* WORK REQUEST: For this exercise, output the entries below exactly from the line that holds "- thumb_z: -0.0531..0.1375" to the line that holds "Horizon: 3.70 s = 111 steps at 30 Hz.", both ends included. No pictures belong in the copy.
*** DATA PROVIDED ***
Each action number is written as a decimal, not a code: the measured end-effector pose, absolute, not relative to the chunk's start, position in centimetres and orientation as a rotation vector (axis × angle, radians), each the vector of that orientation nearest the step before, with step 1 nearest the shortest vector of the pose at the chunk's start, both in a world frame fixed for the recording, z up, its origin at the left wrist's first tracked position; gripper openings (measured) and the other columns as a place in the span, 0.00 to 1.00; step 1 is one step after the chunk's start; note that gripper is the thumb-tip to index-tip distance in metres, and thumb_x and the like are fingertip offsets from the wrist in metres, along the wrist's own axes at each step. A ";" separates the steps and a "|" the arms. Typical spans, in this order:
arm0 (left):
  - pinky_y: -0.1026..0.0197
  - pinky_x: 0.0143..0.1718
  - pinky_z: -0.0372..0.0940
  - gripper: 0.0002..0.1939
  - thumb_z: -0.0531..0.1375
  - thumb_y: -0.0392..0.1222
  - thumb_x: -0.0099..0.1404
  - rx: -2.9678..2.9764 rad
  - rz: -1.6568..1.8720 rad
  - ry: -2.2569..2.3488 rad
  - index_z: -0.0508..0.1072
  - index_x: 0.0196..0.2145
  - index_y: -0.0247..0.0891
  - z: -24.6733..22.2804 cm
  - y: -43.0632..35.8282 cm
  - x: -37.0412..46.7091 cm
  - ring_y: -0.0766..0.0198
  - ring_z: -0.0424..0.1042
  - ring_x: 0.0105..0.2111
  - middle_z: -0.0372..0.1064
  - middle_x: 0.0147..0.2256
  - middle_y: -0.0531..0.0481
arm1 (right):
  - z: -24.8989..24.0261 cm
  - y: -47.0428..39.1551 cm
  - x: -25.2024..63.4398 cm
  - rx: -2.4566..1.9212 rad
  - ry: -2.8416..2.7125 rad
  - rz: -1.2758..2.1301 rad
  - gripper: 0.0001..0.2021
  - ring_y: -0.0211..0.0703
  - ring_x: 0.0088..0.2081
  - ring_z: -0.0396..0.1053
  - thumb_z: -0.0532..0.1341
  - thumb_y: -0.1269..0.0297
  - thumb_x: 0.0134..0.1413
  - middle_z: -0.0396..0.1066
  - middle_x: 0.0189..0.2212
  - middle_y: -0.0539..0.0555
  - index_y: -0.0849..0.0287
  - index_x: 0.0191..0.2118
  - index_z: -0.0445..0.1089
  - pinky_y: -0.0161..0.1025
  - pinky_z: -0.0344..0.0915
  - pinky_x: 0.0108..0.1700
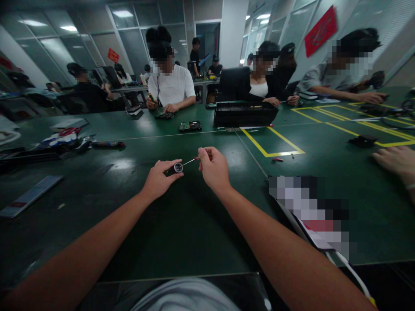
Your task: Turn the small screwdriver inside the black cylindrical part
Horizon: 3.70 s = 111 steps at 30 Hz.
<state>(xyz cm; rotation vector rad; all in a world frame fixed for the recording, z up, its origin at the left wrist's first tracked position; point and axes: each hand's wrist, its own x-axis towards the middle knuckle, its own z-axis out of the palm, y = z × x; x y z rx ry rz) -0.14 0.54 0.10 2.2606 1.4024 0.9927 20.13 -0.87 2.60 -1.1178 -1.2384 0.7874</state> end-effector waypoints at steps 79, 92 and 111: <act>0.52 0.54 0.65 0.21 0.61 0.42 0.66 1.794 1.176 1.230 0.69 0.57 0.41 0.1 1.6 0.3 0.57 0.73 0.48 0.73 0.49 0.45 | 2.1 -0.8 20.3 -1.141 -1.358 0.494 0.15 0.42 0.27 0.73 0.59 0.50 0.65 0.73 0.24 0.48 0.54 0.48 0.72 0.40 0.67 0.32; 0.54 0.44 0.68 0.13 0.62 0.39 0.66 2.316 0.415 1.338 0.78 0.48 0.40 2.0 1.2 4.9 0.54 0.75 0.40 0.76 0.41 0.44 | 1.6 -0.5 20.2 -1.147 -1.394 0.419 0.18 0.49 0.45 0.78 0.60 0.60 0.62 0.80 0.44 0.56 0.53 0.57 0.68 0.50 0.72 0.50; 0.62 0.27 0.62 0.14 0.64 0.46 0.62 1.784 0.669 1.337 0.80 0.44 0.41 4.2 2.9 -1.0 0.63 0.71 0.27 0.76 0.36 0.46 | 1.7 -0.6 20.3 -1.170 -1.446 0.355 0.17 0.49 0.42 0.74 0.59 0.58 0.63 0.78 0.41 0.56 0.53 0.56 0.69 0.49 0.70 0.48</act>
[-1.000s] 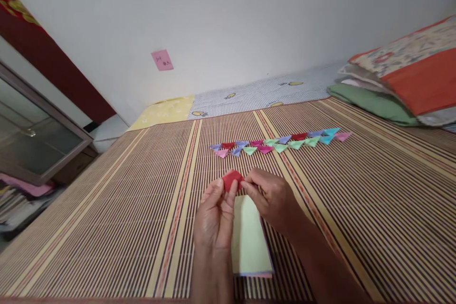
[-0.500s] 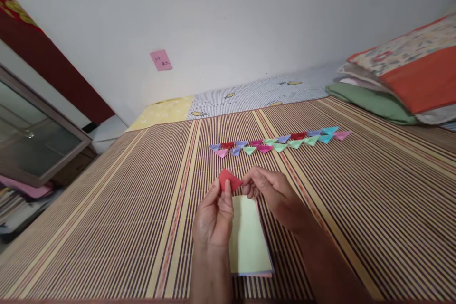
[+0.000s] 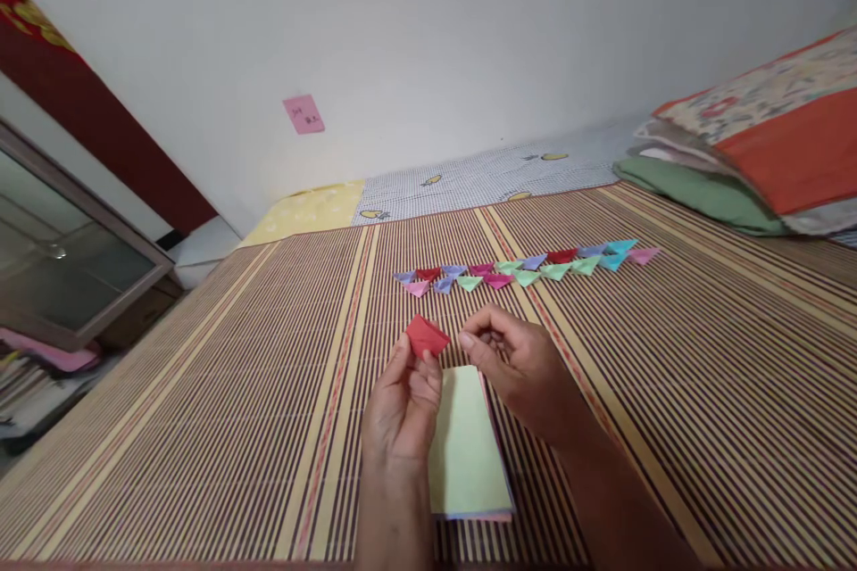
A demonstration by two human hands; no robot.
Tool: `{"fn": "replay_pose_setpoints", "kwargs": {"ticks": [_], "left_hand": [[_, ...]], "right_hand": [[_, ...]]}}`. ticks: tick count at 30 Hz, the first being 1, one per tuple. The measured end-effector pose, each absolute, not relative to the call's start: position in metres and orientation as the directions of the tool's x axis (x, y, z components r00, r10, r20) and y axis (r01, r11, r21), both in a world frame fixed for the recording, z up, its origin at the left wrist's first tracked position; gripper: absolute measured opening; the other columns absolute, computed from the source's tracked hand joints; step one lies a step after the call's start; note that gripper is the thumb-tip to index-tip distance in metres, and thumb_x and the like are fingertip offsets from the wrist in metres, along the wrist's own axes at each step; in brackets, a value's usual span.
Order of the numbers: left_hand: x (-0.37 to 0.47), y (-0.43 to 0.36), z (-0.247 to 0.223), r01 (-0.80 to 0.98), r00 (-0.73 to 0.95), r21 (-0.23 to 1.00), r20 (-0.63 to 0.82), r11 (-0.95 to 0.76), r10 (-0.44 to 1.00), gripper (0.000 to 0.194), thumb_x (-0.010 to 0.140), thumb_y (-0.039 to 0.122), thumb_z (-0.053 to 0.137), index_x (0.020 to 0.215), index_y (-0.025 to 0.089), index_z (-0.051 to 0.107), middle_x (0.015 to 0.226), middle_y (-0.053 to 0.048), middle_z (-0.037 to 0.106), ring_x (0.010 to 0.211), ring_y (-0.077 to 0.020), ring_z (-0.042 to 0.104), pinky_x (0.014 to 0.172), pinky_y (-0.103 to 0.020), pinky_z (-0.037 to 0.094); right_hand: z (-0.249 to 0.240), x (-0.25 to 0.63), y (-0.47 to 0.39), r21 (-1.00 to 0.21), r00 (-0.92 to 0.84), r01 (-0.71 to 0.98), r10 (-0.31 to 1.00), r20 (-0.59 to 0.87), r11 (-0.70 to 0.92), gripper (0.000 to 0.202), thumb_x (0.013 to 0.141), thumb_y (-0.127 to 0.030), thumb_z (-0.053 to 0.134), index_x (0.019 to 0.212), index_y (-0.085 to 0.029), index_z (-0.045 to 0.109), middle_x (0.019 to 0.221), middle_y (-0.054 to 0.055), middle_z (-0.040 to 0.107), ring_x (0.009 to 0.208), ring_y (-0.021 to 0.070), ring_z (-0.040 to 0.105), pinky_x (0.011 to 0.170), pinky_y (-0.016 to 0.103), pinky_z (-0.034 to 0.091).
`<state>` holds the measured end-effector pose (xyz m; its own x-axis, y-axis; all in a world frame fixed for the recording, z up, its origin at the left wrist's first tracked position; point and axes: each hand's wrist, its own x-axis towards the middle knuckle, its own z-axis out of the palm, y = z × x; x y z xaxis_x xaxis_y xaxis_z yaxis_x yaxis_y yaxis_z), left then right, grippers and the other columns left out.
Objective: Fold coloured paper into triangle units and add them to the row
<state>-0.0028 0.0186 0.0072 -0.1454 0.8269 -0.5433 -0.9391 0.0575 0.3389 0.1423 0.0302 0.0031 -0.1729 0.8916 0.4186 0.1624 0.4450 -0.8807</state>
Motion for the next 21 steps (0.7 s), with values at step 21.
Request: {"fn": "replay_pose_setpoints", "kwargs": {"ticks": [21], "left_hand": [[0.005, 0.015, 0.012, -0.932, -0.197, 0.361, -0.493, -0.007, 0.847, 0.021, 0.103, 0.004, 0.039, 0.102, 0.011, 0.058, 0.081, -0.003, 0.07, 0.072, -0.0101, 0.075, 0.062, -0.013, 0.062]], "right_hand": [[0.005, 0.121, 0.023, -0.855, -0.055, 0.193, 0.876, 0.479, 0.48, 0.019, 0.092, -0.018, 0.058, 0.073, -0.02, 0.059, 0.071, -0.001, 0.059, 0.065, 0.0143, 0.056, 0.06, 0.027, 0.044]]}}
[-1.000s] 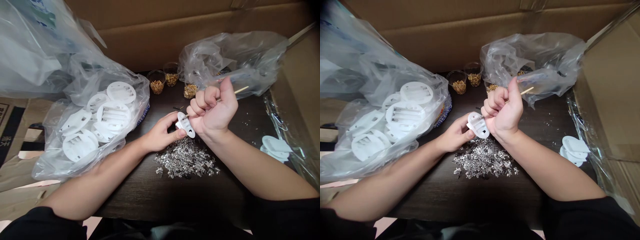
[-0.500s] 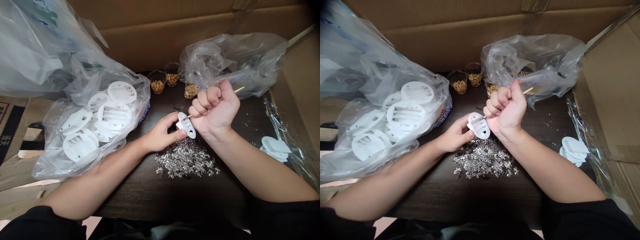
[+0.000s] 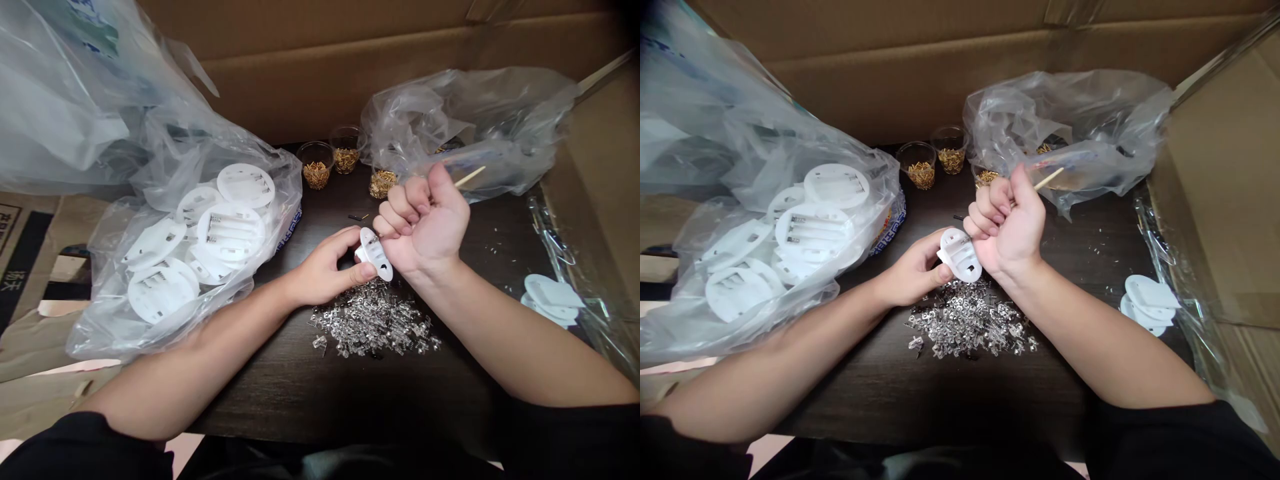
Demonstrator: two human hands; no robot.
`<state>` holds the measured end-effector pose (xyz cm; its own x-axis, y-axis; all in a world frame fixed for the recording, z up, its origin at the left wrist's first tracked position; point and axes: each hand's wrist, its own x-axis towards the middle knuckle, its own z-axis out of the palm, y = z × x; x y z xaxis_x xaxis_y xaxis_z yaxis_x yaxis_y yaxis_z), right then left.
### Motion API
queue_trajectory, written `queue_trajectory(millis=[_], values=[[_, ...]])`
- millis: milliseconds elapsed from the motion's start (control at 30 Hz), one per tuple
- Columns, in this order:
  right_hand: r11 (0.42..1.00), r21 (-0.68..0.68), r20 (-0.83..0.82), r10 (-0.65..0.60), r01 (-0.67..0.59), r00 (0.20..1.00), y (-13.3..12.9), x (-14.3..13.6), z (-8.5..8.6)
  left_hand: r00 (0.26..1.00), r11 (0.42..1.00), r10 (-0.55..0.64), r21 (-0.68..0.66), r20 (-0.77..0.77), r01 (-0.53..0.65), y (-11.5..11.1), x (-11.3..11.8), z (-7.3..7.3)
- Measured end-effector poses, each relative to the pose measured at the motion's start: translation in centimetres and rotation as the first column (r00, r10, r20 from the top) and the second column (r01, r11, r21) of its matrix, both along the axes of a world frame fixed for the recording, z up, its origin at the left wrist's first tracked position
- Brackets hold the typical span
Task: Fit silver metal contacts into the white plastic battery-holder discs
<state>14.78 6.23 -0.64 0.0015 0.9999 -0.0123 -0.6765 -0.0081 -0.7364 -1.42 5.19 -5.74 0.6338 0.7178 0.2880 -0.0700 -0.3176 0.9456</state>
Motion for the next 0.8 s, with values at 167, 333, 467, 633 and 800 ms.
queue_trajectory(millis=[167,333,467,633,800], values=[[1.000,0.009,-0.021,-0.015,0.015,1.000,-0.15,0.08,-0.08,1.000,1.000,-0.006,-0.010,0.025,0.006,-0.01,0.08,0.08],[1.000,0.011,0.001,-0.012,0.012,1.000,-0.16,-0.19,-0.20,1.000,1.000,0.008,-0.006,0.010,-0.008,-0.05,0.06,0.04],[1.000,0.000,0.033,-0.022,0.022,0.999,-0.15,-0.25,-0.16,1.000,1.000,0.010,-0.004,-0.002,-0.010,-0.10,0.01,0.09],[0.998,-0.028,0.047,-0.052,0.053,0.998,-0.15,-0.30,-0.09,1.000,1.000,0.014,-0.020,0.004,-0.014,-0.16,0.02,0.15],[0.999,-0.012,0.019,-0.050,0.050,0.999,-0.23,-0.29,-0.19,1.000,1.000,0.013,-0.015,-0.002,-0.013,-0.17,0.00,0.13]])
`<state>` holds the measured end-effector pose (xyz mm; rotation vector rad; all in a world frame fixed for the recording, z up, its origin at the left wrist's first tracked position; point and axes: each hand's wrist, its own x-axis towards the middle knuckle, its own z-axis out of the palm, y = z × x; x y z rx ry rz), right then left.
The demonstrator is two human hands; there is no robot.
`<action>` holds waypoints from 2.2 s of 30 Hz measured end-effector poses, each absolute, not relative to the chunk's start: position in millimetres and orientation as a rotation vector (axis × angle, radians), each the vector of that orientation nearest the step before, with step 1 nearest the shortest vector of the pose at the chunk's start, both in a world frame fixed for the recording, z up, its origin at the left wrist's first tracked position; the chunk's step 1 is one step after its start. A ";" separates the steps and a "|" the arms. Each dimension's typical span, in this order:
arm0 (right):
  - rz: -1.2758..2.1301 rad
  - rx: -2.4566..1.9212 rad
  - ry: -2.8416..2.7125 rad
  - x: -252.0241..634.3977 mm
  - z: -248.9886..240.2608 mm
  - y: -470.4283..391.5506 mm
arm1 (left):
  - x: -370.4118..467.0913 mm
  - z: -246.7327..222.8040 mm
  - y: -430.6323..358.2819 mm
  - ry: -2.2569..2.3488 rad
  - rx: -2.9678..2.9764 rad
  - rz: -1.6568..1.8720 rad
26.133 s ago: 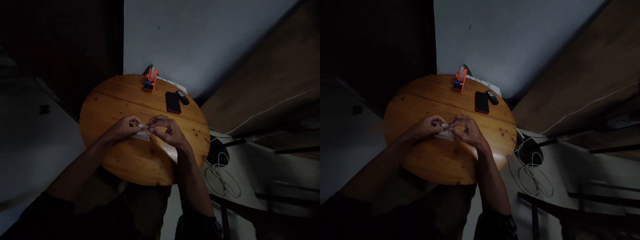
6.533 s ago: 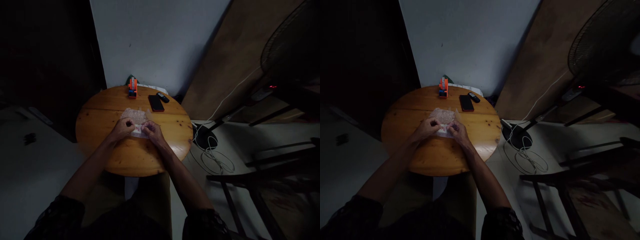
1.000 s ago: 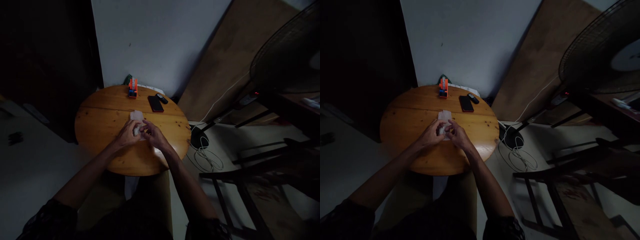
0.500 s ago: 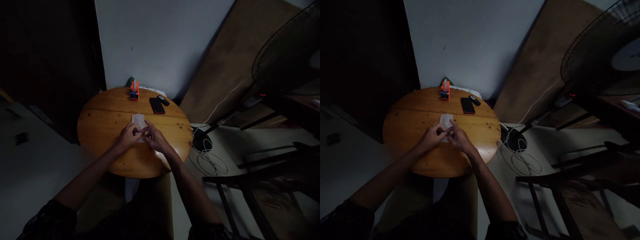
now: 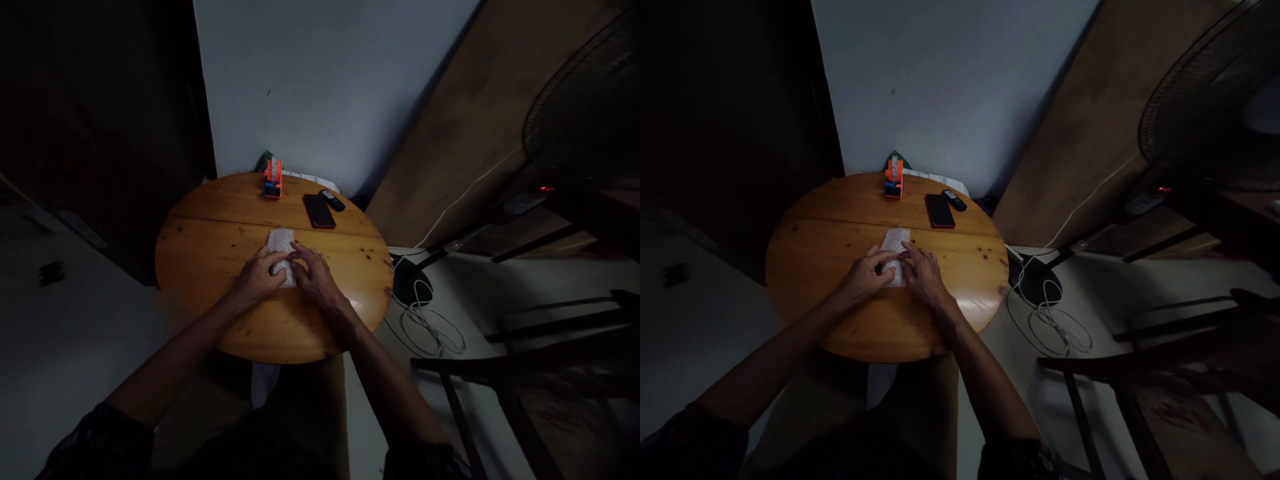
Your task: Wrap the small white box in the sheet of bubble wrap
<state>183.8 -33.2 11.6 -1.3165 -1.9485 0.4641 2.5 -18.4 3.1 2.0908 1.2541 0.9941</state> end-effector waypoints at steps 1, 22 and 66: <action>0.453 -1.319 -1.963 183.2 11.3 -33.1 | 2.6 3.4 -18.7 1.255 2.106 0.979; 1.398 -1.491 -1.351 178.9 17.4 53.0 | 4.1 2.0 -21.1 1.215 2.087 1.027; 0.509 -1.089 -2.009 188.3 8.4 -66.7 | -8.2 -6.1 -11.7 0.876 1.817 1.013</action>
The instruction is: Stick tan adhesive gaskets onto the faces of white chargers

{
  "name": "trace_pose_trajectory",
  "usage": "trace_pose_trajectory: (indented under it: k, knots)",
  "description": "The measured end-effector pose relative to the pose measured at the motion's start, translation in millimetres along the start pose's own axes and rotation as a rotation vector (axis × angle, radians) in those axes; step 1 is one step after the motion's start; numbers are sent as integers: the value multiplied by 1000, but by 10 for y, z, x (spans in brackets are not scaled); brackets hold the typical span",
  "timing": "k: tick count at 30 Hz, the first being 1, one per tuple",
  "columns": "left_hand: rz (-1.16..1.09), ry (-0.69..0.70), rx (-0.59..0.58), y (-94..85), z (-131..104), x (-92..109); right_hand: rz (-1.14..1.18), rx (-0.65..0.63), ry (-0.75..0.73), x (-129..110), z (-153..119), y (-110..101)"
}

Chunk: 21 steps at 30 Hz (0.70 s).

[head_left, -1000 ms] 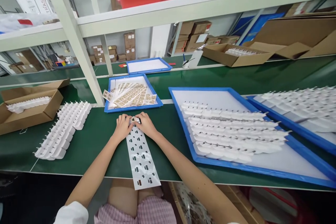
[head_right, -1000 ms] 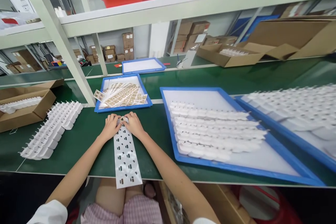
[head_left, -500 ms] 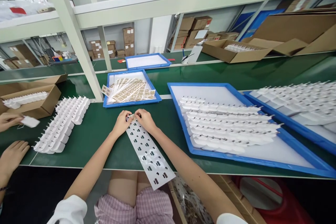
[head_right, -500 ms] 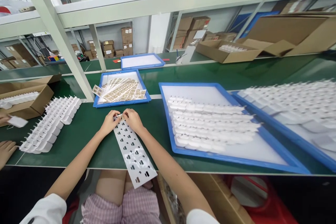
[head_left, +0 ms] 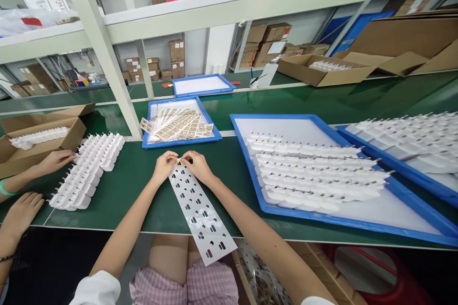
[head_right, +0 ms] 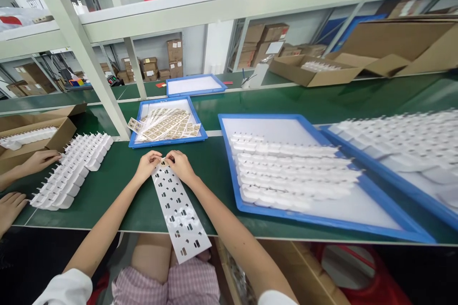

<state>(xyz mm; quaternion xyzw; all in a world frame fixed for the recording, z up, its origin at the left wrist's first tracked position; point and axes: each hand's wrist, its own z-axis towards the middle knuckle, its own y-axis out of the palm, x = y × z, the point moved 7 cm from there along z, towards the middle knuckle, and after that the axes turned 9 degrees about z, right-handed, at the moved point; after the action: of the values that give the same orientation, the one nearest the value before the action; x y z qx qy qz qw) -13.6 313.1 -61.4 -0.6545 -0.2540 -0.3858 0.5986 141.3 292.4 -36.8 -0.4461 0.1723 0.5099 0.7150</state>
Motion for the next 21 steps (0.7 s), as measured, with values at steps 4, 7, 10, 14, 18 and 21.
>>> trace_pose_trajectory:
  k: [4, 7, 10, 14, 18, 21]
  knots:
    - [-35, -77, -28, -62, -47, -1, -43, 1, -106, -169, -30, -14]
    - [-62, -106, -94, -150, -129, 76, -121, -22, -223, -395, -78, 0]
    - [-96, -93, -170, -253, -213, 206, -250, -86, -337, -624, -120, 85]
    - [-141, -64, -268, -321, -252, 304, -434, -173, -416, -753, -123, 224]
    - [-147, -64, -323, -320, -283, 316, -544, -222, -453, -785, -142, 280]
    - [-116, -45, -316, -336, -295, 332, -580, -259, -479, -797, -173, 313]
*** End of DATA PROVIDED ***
* ANSWER SPACE:
  - thumb_z: -0.0531..0.1375
  - thumb_y: -0.0392..0.1222
  - thumb_x: -0.0099..0.1404
  - rx: -2.9678..2.9764 rad
  - rz: -1.6568..1.8720 rad
  - ry: -2.2569..2.3488 rad
  - index_z: -0.0508..0.1072
  - index_x: 0.0196..0.2145
  - index_y: -0.0247..0.0891
  - z: -24.6733..22.2804 cm
  - y: -43.0632..35.8282 cm
  - x: -37.0412..46.7091 cm
  - ring_y: -0.0766..0.0198
  - ring_z: -0.0424..0.1042
  - ring_x: 0.0105..0.2111
  - middle_z: -0.0372..0.1064
  - middle_x: 0.0147..0.2256
  - middle_y: -0.0531..0.0481
arm1 (right):
  - z: -24.8989..24.0261 cm
  - y: -47.0428..39.1551 cm
  - x: -25.2024..63.4398 cm
  - rx: -2.4566..1.9212 rad
  - ry: -2.8416..2.7125 rad
  - rz: -1.2758..2.1301 rad
  - gripper: 0.0001..0.2021
  - ring_y: -0.0211..0.0703
  - ring_x: 0.0088..0.2081
  - ring_z: -0.0396..0.1053
  - thumb_z: -0.0532..0.1341
  - thumb_y: -0.1269..0.0297
  - thumb_x: 0.0134..0.1413
  - middle_z: -0.0396..0.1066
  - middle_x: 0.0189..0.2212
  - middle_y: -0.0539..0.0555
  - index_y: -0.0849..0.0287
  - index_x: 0.0191..0.2118
  - index_z: -0.0445..0.1089
  - pinky_y: -0.0161..0.1025
  - pinky_z: -0.0344..0.0915
  - pinky_x: 0.0108..0.1700
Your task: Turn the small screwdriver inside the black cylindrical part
Horizon: 3.70 s = 111 steps at 30 Hz.

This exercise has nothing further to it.